Officer Michael Pyle was dispatched to the call after firefighters said an unruly person was interfering with their rescue attempts. Officer Michael Pyle was dispatched to the call after firefighters said an unruly person was interfering with their rescue attempts.
NASHVILLE, TN (WSMV) -

A pediatrician who sued a Metro police officer for allegedly "manhandling" her while she tried to rescue a baby may settle out of court for $99,000.

According to a federal civil rights lawsuit, Dr. Stacey Williams was slammed to the ground and handcuffed after she attempted to break the window of a car in the parking lot of her pediatric office on Edmondson Pike.

A patient of Williams had accidentally locked her 8-day-old infant in the car after her doctor's appointment.

The suit alleged the firefighters who responded to the emergency call refused to break the car window and instead called a locksmith.

The temperature on that May 2012 afternoon was more than 80 degrees.

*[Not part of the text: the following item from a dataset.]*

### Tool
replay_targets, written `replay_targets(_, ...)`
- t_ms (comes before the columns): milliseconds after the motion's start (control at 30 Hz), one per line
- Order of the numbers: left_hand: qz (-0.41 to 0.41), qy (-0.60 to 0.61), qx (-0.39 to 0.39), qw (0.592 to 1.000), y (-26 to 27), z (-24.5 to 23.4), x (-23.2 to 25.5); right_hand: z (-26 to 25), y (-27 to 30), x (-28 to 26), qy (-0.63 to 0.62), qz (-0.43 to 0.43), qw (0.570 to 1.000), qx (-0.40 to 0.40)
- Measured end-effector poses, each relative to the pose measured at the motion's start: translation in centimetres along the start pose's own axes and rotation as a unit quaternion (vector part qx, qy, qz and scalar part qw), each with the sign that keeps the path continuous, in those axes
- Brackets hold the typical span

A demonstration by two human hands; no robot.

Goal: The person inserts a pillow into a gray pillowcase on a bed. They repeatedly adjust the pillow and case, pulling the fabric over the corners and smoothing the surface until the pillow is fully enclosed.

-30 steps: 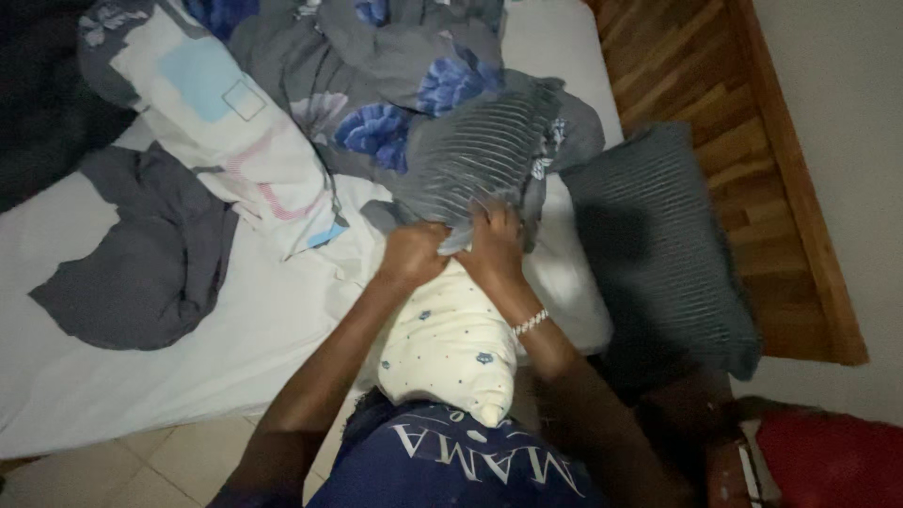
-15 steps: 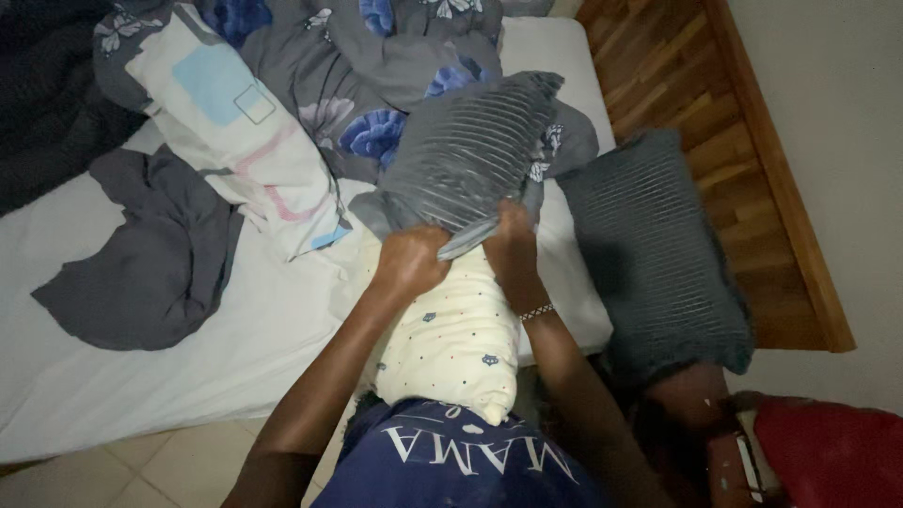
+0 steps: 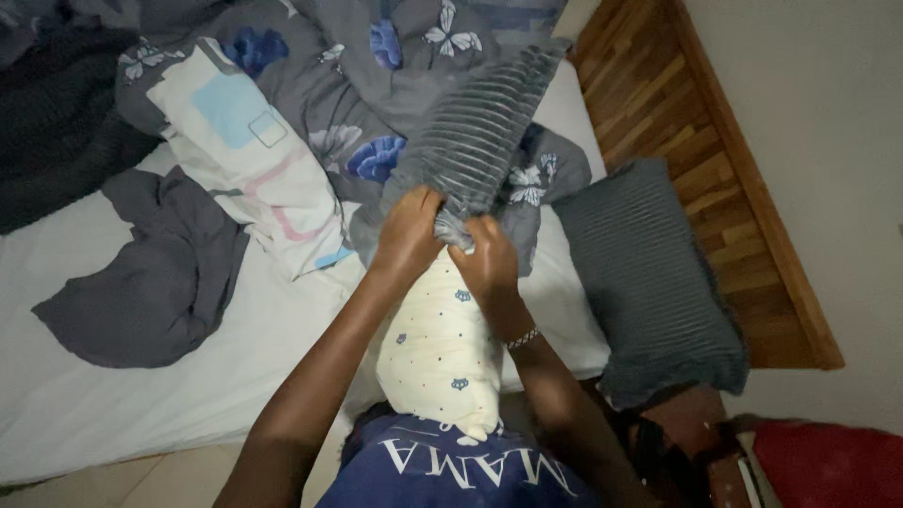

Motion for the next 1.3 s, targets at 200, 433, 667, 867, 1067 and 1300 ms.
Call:
replay_targets(200,0.049,-0.028,0.036,0.998,-0.1,0.2,-1.6,-0.2,0.7,-1.1,0.006,0.018,1.0,-0.016)
replay_targets(433,0.045,0.004,0.05,0.998,0.7,-0.5,0.7,-0.9,0.3,-0.2,0.032,0.071,0.997,0.012)
replay_targets(667,0.024,0.005,-0.012,1.0,0.1,-1.1,2.1,-0.4,-1.3,0.7,0.015,0.097,0.995,-0.019)
replay_targets(867,0.034,0.015,-0.04,0.999,-0.1,-2.6,2.2,0.4,-2.1,0.0,0.026,0.028,0.999,-0.026)
replay_targets(1067,0.015,-0.007,-0.022,1.0,0.1,-5.1,1.7,0.2,-2.4,-1.8,-0.073,-0.047,0.996,-0.023)
replay_targets(1300,0.071,-0.062,0.041,0.995,-1.0,-6.3,1.5,1.4,-3.3,-1.5,-0.107,-0.049,0.988,-0.102)
Point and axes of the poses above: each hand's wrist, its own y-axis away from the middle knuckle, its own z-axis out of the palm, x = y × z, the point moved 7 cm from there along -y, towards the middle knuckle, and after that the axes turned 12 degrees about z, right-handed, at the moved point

Williams went into her office and came out with a hammer, then started tapping on the car's front passenger window.

In the suit, she alleged she was grabbed from behind by Metro officer Michael Pyle. Pyle had been dispatched to the call after firefighters said an unruly person was interfering with their rescue attempts.

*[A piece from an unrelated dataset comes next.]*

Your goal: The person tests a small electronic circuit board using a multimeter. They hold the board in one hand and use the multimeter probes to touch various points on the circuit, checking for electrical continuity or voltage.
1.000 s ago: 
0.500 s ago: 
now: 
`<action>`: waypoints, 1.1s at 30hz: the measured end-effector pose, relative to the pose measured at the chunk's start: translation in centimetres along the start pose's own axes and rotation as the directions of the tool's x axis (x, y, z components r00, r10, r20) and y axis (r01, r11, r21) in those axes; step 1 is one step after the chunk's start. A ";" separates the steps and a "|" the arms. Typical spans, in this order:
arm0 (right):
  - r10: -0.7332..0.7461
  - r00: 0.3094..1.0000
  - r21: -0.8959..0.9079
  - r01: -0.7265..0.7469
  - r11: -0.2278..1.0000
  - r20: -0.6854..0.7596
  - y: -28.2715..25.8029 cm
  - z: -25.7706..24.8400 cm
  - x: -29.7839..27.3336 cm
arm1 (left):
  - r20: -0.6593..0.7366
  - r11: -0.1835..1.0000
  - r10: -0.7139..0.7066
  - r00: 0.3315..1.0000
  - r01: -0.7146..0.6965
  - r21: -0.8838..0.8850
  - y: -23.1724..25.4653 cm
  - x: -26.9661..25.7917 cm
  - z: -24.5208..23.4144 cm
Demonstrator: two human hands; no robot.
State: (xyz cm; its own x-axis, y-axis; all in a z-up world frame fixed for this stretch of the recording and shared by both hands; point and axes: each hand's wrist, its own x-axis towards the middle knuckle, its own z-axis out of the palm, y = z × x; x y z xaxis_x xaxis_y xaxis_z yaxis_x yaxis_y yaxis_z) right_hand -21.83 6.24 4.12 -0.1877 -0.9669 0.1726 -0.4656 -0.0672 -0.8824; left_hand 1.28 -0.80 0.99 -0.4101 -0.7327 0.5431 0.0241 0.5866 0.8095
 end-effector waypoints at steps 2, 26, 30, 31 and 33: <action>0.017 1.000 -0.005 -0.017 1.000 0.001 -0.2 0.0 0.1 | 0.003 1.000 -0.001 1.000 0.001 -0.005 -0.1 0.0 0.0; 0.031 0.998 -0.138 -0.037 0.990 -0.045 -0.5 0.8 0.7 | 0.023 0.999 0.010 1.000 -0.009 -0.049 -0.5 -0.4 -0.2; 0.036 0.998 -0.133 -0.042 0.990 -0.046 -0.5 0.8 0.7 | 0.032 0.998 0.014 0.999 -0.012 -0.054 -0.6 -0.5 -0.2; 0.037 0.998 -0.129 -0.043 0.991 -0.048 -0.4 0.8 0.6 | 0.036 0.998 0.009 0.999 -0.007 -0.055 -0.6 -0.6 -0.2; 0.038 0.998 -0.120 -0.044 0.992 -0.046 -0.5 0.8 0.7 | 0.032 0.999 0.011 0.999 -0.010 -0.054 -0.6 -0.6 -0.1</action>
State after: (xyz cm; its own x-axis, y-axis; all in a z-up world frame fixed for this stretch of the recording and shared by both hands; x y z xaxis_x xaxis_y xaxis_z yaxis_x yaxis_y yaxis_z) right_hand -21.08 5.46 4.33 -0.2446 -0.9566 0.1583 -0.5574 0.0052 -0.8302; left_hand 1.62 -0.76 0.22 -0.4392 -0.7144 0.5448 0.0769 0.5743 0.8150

Williams said she was dragged 75 feet down a sidewalk, slammed to the pavement, then handcuffed so tightly she suffered a separated right shoulder.

She was held in a police car at the scene for more than an hour then cited and released. The charges were later dropped.

An attorney for Metro government is urging council members to approve a settlement of $99,000 for Williams, saying that although the officer's liability is questionable, "Dr. Williams would make a very sympathetic plaintiff," since the fire department eventually did exactly what she had been trying to do all along: break the window and rescue the baby.